··· Data excerpt

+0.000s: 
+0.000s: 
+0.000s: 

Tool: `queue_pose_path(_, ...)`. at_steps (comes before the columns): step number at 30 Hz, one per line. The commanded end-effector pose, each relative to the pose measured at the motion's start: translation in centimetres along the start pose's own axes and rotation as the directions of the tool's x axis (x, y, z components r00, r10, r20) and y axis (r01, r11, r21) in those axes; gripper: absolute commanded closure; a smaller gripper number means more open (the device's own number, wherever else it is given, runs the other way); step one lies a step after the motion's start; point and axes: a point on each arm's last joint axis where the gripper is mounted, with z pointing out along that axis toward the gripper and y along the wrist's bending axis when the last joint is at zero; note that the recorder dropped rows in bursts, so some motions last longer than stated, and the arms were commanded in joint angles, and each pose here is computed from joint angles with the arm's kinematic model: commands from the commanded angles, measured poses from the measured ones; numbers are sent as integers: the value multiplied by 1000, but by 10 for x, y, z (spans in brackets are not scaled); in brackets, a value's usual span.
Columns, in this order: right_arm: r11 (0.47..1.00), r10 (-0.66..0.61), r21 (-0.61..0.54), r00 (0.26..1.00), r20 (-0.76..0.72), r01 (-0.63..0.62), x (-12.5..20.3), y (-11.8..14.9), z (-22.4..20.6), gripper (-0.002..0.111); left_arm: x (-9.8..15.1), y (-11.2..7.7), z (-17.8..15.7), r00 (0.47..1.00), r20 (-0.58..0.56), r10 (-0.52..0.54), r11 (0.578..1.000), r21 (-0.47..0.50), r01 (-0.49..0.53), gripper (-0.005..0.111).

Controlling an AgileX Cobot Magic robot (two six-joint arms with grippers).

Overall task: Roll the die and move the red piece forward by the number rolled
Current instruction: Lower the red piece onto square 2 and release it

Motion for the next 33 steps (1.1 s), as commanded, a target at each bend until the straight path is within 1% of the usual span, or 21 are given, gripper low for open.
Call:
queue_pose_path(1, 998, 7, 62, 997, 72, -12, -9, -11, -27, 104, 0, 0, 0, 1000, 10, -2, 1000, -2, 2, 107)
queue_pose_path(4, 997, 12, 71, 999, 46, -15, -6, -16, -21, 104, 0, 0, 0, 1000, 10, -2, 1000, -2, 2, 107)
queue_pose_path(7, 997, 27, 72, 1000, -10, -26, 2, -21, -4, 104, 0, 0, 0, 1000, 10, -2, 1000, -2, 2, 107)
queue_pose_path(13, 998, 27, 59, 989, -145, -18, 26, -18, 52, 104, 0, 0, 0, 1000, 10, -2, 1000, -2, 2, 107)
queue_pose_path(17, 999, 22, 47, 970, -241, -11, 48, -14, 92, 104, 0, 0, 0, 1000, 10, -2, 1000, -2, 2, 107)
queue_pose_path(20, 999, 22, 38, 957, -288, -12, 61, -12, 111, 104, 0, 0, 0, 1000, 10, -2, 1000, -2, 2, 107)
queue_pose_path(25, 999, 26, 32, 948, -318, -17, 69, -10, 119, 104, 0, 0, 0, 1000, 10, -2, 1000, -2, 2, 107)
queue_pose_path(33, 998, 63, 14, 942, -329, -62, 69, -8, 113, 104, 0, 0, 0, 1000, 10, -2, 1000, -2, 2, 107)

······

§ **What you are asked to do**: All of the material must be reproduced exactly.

§ **Response for this exercise**:
+0.000s: 
+0.000s: 
+0.000s: 

Tool: `queue_pose_path(_, ...)`. at_steps (comes before the columns): step number at 30 Hz, one per line. The commanded end-effector pose, each relative to the pose measured at the motion's start: translation in centimetres along the start pose's own axes and rotation as the directions of the tool's x axis (x, y, z components r00, r10, r20) and y axis (r01, r11, r21) in those axes; gripper: absolute commanded closure; a smaller gripper number means more open (the device's own number, wherever else it is given, runs the other way); step one lies a step after the motion's start; point and axes: a point on each arm's last joint axis where the gripper is mounted, with z pointing out along that axis toward the gripper and y along the wrist's bending axis when the last joint is at zero; note that the recorder dropped rows in bursts, so some motions last longer than stated, and the arms were commanded in joint angles, and each pose here is computed from joint angles with the arm's kinematic model: commands from the commanded angles, measured poses from the measured ones; numbers are sent as integers: the value multiplied by 1000, but by 10 for x, y, z (spans in brackets are not scaled); in brackets, a value's usual span.
Columns, in this order: right_arm: r11 (0.47..1.00), r10 (-0.66..0.61), r21 (-0.61..0.54), r00 (0.26..1.00), r20 (-0.76..0.72), r01 (-0.63..0.62), x (-12.5..20.3), y (-11.8..14.9), z (-22.4..20.6), gripper (-0.002..0.111); left_arm: x (-9.8..15.1), y (-11.2..7.7), z (-17.8..15.7), r00 (0.47..1.00), r20 (-0.58..0.56), r10 (-0.52..0.54), r11 (0.578..1.000), r21 (-0.47..0.50), r01 (-0.49..0.53), gripper (-0.005..0.111).

Controlling an AgileX Cobot Magic robot (two six-joint arms with grippers).

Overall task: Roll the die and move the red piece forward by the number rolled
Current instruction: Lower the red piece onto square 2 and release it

Motion for the next 33 steps (1.1 s), as commanded, a target at each bend until the straight path is within 1% of the usual span, or 21 are given, gripper low for open.
Call:
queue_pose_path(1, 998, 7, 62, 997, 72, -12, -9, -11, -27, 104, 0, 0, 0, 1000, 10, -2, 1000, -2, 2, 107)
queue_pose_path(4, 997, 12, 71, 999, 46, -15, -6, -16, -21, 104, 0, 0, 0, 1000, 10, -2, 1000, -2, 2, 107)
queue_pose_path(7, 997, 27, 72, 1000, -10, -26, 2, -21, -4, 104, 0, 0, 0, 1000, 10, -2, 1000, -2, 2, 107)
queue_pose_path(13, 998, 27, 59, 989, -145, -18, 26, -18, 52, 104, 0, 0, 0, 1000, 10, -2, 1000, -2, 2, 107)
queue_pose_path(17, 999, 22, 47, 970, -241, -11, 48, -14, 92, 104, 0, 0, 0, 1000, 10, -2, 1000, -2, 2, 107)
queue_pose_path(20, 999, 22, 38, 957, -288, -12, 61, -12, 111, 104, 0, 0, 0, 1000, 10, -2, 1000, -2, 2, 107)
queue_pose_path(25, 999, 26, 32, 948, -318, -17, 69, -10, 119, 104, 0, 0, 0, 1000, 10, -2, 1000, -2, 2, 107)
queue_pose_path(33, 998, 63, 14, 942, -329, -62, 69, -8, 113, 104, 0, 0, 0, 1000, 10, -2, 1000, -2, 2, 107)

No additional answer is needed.